Your assignment:
Check each line of the listing below for the string "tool", and give only how many lines hold it.
(Data segment Opens)
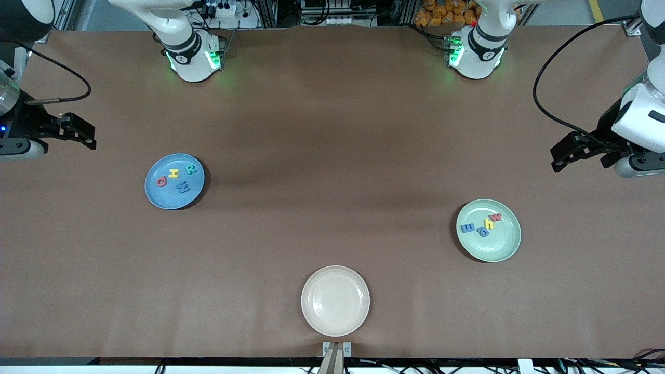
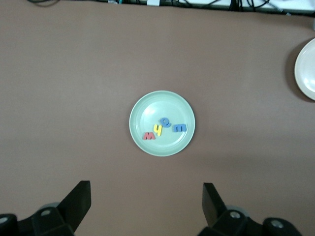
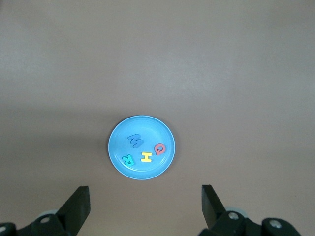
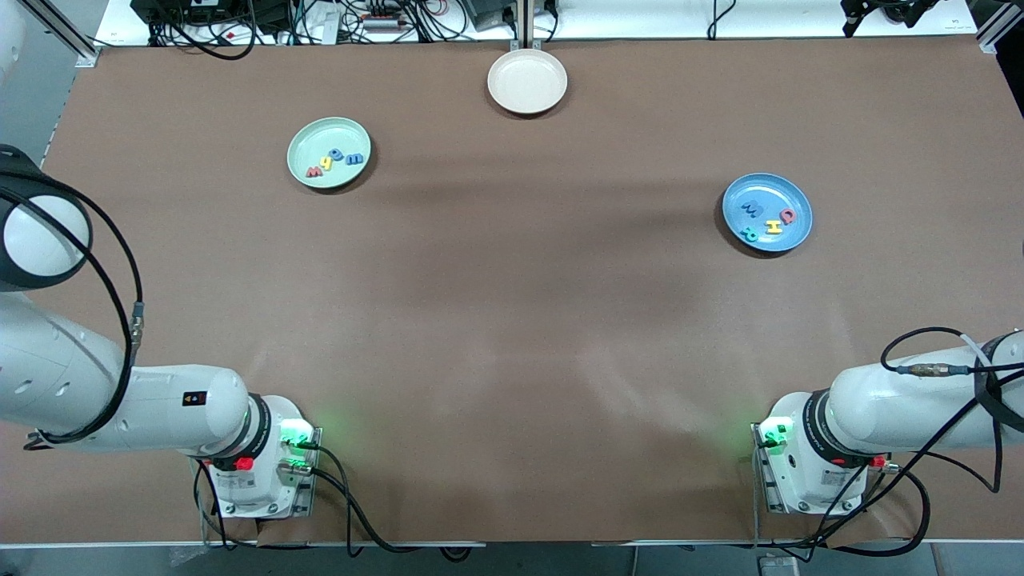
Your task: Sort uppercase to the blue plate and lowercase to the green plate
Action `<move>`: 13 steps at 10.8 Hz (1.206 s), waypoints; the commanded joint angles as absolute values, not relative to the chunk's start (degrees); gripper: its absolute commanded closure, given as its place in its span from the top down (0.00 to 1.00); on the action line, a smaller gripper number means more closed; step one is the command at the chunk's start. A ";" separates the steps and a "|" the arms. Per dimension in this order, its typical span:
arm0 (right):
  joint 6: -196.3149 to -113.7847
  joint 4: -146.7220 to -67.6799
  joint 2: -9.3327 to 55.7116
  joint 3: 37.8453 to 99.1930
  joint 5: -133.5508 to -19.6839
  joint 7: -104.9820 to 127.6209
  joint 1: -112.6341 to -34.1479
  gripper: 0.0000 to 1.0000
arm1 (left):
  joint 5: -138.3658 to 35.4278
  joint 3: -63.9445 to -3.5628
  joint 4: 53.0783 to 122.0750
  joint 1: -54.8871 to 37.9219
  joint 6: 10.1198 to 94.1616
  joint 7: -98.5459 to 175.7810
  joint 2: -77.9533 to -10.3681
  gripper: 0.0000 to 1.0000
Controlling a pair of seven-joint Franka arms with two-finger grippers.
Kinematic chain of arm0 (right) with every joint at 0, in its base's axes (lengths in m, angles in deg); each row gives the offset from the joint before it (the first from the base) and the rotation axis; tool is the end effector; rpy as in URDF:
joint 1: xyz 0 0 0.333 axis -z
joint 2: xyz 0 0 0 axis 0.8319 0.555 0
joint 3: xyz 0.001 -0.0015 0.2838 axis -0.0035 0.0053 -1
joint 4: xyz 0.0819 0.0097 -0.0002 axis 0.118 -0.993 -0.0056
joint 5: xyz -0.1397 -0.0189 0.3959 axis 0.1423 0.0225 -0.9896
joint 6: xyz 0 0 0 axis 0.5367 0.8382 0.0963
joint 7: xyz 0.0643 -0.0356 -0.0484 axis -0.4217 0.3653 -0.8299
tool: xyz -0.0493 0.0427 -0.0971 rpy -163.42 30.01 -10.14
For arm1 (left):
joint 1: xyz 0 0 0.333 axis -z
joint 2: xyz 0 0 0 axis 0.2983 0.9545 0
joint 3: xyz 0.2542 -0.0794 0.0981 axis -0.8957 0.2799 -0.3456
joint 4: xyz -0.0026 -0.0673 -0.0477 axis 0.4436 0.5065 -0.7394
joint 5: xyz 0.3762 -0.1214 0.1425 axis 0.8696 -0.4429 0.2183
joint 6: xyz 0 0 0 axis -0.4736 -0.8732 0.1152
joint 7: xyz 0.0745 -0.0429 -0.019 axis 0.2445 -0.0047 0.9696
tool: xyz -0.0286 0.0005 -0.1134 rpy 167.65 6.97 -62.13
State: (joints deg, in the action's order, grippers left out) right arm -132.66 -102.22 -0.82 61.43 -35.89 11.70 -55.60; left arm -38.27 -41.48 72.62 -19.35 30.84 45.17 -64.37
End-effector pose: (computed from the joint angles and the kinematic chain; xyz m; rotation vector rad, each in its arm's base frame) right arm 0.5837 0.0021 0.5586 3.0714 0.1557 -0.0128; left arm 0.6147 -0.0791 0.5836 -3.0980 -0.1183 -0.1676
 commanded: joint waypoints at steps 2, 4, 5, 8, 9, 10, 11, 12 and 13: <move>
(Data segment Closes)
Answer box:
3